● AIM OF THE TASK
Write out the whole listing again so that each line matches the original.

● COLLECTED DATA
——

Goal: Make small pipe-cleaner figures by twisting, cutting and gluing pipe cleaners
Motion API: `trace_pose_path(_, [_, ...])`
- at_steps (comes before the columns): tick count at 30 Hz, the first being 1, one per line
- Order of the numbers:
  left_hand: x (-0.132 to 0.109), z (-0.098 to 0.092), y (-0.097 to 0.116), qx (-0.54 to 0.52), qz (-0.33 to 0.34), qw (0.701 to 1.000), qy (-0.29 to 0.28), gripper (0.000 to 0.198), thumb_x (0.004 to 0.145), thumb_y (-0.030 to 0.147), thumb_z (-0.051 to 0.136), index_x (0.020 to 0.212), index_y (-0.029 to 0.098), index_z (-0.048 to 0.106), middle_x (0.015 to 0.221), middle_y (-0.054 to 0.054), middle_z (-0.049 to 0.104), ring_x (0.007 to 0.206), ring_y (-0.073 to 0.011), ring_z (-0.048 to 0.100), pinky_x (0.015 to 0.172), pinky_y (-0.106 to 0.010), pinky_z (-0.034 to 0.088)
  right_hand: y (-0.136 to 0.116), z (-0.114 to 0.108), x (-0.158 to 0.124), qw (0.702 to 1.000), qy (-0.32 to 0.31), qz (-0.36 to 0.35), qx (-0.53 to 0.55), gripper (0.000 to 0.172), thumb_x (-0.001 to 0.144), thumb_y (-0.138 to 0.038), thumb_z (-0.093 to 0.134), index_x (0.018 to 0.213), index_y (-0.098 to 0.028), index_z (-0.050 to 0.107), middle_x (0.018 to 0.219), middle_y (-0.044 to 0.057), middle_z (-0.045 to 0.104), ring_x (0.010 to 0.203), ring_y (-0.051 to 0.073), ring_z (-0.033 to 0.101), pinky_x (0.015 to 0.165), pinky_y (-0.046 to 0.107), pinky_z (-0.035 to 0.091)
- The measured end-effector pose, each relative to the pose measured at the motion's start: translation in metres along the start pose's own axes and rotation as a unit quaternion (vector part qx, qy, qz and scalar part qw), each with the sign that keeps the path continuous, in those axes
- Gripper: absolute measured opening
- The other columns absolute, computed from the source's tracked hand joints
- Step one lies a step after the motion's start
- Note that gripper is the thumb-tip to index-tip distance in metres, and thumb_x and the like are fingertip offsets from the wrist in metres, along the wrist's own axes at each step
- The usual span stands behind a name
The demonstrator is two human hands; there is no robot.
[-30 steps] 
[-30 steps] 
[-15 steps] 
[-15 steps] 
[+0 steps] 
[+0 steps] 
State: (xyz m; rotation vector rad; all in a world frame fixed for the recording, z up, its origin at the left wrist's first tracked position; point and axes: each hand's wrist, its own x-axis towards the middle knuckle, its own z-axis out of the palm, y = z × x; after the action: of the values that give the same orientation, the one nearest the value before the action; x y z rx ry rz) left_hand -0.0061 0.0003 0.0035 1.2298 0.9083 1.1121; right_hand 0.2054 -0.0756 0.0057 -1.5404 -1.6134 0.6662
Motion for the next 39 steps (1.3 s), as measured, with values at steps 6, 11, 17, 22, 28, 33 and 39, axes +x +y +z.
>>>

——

● REPLY TO THE EXERCISE
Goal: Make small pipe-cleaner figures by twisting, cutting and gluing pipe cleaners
Motion API: `trace_pose_path(_, [_, ...])`
- at_steps (comes before the columns): tick count at 30 Hz, the first being 1, one per line
- Order of the numbers:
  left_hand: x (-0.132 to 0.109), z (-0.098 to 0.092), y (-0.097 to 0.116), qx (-0.54 to 0.52), qz (-0.33 to 0.34), qw (0.701 to 1.000), qy (-0.29 to 0.28), gripper (0.000 to 0.198), thumb_x (0.004 to 0.145), thumb_y (-0.030 to 0.147), thumb_z (-0.051 to 0.136), index_x (0.020 to 0.212), index_y (-0.029 to 0.098), index_z (-0.048 to 0.106), middle_x (0.015 to 0.221), middle_y (-0.054 to 0.054), middle_z (-0.049 to 0.104), ring_x (0.007 to 0.206), ring_y (-0.073 to 0.011), ring_z (-0.048 to 0.100), pinky_x (0.015 to 0.172), pinky_y (-0.106 to 0.010), pinky_z (-0.034 to 0.088)
  right_hand: y (-0.136 to 0.116), z (-0.114 to 0.108), x (-0.158 to 0.124), qw (0.702 to 1.000), qy (-0.32 to 0.31), qz (-0.36 to 0.35), qx (-0.53 to 0.55), gripper (0.000 to 0.172), thumb_x (-0.001 to 0.144), thumb_y (-0.138 to 0.038), thumb_z (-0.093 to 0.134), index_x (0.018 to 0.213), index_y (-0.098 to 0.028), index_z (-0.050 to 0.107), middle_x (0.018 to 0.219), middle_y (-0.044 to 0.057), middle_z (-0.045 to 0.104), ring_x (0.010 to 0.203), ring_y (-0.051 to 0.073), ring_z (-0.033 to 0.101), pinky_x (0.015 to 0.165), pinky_y (-0.046 to 0.107), pinky_z (-0.035 to 0.091)
- The measured end-effector pose, each relative to the pose measured at the motion's start: translation in metres along the start pose's own axes and rotation as a unit quaternion (vector part qx, qy, qz and scalar part qw), each with the sign that keeps the path continuous, in those axes
- Gripper: absolute measured opening
- The other columns absolute, computed from the source's tracked hand joints
- Step one lies a step after the motion's start
- Note that gripper is the thumb-tip to index-tip distance in metres, and thumb_x and the like are fingertip offsets from the wrist in metres, along the wrist's own axes at each step
- The usual span stands behind a name
The demonstrator is two human hands; there is no robot.
[-30 steps] 
[-30 steps] 
[-15 steps] 
[-15 steps] 
[+0 steps] 
[+0 steps] 
State: (xyz m; rotation vector rad; all in a world frame fixed for the recording, z up, its origin at the left wrist's first tracked position; point and axes: each hand's wrist, its own x-axis towards the middle knuckle, its own z-axis out of the palm, y = z × x; after the action: of the values that give the same orientation, the one nearest the value before the action; x y z rx ry rz) left_hand -0.0061 0.0003 0.0035 1.2298 0.9083 1.1121; right_hand 0.2054 -0.0756 0.0057 -1.5404 -1.6134 0.6662
Motion for the next 39 steps (1.3 s), as measured, with values at steps 6, 11, 17, 22, 28, 33 and 39, axes +x +y +z.
>>>

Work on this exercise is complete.